When the Time Traveller first encounters the Eloi, he notes a "close resemblance of the sexes." He remarks, "In all the differences of texture and bearing that now mark off the sexes from each other, these people of the future were alike." In Chapter 4, he also surmises that in this land (as far as he can tell) "where violence comes but rarely and off-spring are secure, there is less necessity—indeed there is no necessity—for an efficient family, and the specialization of the sexes with reference to their children's needs disappears." In short, the Eloi display somewhat androgynous features, which the Time Traveller sees as based on parenting styles. In this future society, traditional differentiations between masculinity and femininity are portrayed as irrelevant.

Why might Wells have chosen to call his novel The Time Machine and not The Time Traveller?

The time machine is only a vehicle for the visits in the story, so the book does not particularly hinge on the machine itself, its construction, or its mechanics. Rather, it is about what the Time Traveller discovers when he journeys. To modern readers, The Time Traveller could be seen as better touching on the work's human and social concerns. However, Wells was the first writer to explore the concept of time travel via a machine, and he coined the phrase time machine. His vision predated Einstein's theory of relativity, which posited a time–space continuum and provides a basis for possible time travel, by 10 years. His focus on the machine that made the time traveller's journeys possible was eye-opening to his readership.

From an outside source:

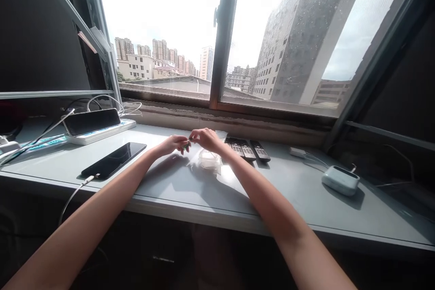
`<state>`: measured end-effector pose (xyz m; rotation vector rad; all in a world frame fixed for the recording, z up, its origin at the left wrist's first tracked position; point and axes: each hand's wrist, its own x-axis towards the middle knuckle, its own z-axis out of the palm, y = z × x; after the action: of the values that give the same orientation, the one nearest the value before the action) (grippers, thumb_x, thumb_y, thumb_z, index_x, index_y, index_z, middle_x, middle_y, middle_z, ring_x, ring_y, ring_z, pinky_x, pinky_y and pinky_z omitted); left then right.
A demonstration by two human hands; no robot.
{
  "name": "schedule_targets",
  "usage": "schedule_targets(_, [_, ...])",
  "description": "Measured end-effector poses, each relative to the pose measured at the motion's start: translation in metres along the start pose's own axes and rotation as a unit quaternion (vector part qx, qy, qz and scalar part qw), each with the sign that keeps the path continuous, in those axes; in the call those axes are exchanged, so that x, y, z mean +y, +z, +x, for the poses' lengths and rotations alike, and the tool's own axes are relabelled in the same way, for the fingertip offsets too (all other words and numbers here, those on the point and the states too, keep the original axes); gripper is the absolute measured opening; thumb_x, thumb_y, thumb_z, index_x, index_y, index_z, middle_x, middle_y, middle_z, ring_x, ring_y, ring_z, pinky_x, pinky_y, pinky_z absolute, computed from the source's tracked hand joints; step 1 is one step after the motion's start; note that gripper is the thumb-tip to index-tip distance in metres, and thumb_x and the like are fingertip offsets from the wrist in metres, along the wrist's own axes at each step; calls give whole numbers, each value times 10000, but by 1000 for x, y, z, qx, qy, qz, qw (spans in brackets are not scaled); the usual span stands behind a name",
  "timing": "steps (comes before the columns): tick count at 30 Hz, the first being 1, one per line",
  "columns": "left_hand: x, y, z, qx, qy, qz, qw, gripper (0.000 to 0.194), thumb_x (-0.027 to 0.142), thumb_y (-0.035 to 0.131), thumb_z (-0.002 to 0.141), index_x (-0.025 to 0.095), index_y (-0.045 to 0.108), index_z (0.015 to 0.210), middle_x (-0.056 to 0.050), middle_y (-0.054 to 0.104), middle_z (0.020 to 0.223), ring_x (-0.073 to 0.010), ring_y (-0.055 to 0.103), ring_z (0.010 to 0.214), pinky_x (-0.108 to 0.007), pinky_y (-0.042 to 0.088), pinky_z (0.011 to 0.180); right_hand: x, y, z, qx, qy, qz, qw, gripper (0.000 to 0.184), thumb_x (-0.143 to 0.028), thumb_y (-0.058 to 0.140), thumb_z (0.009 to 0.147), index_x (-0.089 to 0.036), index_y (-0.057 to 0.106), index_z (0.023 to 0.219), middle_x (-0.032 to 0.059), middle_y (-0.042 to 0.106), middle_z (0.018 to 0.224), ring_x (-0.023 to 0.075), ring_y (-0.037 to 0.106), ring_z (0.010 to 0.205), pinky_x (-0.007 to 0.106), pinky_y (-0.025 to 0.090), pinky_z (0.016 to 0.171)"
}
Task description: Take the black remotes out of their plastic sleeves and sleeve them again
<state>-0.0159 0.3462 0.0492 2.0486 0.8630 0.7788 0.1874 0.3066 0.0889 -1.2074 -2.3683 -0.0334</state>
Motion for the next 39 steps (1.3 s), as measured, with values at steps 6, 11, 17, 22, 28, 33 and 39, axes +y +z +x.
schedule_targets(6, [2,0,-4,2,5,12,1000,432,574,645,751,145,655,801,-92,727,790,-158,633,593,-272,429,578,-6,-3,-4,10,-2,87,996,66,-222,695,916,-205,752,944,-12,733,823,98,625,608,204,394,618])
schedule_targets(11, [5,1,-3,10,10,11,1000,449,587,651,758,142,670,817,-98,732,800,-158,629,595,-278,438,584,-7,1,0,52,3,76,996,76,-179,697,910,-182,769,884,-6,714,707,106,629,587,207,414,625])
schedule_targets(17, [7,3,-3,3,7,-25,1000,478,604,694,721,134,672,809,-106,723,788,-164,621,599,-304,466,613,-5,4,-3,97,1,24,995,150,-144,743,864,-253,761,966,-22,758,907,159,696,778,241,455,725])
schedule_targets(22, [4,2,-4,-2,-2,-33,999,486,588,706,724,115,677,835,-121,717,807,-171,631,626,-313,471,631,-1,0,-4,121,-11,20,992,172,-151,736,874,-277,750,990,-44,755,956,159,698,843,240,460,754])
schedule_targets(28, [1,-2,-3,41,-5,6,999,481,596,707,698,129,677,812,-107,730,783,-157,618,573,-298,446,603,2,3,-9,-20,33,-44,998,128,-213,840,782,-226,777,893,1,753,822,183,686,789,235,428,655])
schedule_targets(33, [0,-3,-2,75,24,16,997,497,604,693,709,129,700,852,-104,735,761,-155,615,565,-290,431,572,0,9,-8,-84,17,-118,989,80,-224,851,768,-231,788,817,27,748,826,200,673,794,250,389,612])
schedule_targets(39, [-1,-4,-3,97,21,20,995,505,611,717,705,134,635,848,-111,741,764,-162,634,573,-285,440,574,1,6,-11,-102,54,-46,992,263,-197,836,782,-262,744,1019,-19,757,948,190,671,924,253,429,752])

Although The Time Machine is traditionally identified as science fiction, could a case be made for viewing it as a horror story?

Horror literature can include monsters of all sorts, including humans )such as Mr. Hyde of Stevenson's novel Dr. Jekyll and Mr. Hyde) and supernatural creatures. It is suspense-driven and is meant to incite fear in the reader. The Time Machine can be said to qualify on these counts. The Eloi and Morlocks are like nothing presently alive on earth but "aliens" from time. There is plenty of suspense in wondering whether or not the Time Traveller will retrieve his machine and escape the Morlocks. Readers are likely to be fearful as they vicariously accompany the Time Traveller on, among other things, his descent into the dark, Morlock-filled subterranean tunnels.

What qualities make the Time Traveller a sympathetic, if flawed, character in The Time Machine?

The Time Traveller is a sympathetic character but a flawed one. He is the protagonist, so the reader is predisposed to be sympathetic toward him. He is clearly an intelligent man, as he explains the relationship between space and time while his dinner guests listen attentively. He is also an innovator and an inventor who has conceived and built a time machine—or rather, two (one large and one small). He is adventurous and brave as he sets off for a destination no one has ever visited before—the future—in a vehicle no one has ever driven before. He rescues and takes care of Weena. In short, he has many admirable qualities. On the other hand, he can panic easily, as when he discovers his time machine is missing. Attacking the Morlocks during the wildfire, he bludgeons one to death with an iron bar and cripples others as they are retreating. Readers might wonder if his violence is necessary and why, as an advanced scientist and highly capable man, he doesn't stay to help the Eloi. He is sympathetic, but not wholly.

What important errors does the Time Traveller make in The Time Machine that cause him problems?

The Time Traveller, while obviously a tremendously intelligent and creative inventor, nonetheless makes a number of critical mistakes, some of which nearly cost him his life. He does not advance gradually into the future, but thrusts himself so far forward he lands in a dangerous land. He fails to realize the threat of the Morlocks who steal his machine, and to recognize the weakness of the Eloi. He fails to bring a weapon with him on his journey for protection, or even a surplus of matches to light a number of fires. He does not secure his machine when he lands, so he loses it. He fails to bring a camera the first time, so he cannot record what he sees as evidence for people back home. Finally, he has to leave in such a hurry he can retrieve just two flowers as specimens to prove where he has been.